*AIM OF THE TASK*.
Please transcribe the listing in its entirety, character for character.
-- DATA EXTRACT follows --
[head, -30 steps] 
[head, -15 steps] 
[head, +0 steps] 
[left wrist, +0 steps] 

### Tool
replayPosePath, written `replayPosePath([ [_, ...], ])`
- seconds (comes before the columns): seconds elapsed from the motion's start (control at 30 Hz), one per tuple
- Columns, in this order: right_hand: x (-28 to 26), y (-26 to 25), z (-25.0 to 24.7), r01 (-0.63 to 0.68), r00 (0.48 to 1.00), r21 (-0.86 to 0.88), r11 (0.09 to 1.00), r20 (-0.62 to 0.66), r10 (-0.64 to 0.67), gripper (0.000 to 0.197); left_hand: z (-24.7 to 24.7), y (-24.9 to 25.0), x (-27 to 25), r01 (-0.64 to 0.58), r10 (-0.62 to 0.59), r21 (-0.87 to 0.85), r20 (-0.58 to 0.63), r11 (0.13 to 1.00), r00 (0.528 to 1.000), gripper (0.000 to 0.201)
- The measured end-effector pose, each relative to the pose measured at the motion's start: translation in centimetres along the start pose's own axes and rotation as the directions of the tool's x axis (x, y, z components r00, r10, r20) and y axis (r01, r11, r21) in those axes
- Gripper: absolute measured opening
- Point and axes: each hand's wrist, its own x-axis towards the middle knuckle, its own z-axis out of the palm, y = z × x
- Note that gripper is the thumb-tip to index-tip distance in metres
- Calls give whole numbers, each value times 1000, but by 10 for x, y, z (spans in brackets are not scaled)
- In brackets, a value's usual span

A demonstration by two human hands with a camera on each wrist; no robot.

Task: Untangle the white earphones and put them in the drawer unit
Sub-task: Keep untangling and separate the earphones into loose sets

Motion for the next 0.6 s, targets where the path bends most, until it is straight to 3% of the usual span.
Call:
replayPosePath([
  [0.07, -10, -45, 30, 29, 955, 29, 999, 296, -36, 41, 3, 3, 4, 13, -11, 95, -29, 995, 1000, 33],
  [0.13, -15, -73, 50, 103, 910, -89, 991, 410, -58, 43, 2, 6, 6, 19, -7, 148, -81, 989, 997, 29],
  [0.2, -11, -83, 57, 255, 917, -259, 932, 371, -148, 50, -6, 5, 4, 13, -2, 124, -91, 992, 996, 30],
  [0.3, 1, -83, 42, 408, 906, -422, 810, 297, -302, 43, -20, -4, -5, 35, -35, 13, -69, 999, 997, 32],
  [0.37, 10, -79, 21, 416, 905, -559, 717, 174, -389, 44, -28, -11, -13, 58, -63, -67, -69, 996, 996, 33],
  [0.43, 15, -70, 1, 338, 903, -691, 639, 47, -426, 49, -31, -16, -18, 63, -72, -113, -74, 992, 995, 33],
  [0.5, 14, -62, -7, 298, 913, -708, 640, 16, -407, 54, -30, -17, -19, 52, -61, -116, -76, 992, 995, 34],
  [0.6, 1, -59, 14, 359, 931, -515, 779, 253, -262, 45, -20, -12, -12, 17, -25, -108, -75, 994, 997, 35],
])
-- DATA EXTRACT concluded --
*ANSWER TO THIS PROBLEM*.
[head, -30 steps] 
[head, -15 steps] 
[head, +0 steps] 
[left wrist, +0 steps] 

### Tool
replayPosePath, written `replayPosePath([ [_, ...], ])`
- seconds (comes before the columns): seconds elapsed from the motion's start (control at 30 Hz), one per tuple
- Columns, in this order: right_hand: x (-28 to 26), y (-26 to 25), z (-25.0 to 24.7), r01 (-0.63 to 0.68), r00 (0.48 to 1.00), r21 (-0.86 to 0.88), r11 (0.09 to 1.00), r20 (-0.62 to 0.66), r10 (-0.64 to 0.67), gripper (0.000 to 0.197); left_hand: z (-24.7 to 24.7), y (-24.9 to 25.0), x (-27 to 25), r01 (-0.64 to 0.58), r10 (-0.62 to 0.59), r21 (-0.87 to 0.85), r20 (-0.58 to 0.63), r11 (0.13 to 1.00), r00 (0.528 to 1.000), gripper (0.000 to 0.201)
- The measured end-effector pose, each relative to the pose measured at the motion's start: translation in centimetres along the start pose's own axes and rotation as the directions of the tool's x axis (x, y, z components r00, r10, r20) and y axis (r01, r11, r21) in those axes
- Gripper: absolute measured opening
- Point and axes: each hand's wrist, its own x-axis towards the middle knuckle, its own z-axis out of the palm, y = z × x
- Note that gripper is the thumb-tip to index-tip distance in metres
- Calls give whole numbers, each value times 1000, but by 10 for x, y, z (spans in brackets are not scaled)
- In brackets, a value's usual span

A demonstration by two human hands with a camera on each wrist; no robot.

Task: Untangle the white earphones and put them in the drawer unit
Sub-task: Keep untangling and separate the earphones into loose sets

Motion for the next 0.6 s, targets where the path bends most, until it is straight to 3% of the usual span.
Call:
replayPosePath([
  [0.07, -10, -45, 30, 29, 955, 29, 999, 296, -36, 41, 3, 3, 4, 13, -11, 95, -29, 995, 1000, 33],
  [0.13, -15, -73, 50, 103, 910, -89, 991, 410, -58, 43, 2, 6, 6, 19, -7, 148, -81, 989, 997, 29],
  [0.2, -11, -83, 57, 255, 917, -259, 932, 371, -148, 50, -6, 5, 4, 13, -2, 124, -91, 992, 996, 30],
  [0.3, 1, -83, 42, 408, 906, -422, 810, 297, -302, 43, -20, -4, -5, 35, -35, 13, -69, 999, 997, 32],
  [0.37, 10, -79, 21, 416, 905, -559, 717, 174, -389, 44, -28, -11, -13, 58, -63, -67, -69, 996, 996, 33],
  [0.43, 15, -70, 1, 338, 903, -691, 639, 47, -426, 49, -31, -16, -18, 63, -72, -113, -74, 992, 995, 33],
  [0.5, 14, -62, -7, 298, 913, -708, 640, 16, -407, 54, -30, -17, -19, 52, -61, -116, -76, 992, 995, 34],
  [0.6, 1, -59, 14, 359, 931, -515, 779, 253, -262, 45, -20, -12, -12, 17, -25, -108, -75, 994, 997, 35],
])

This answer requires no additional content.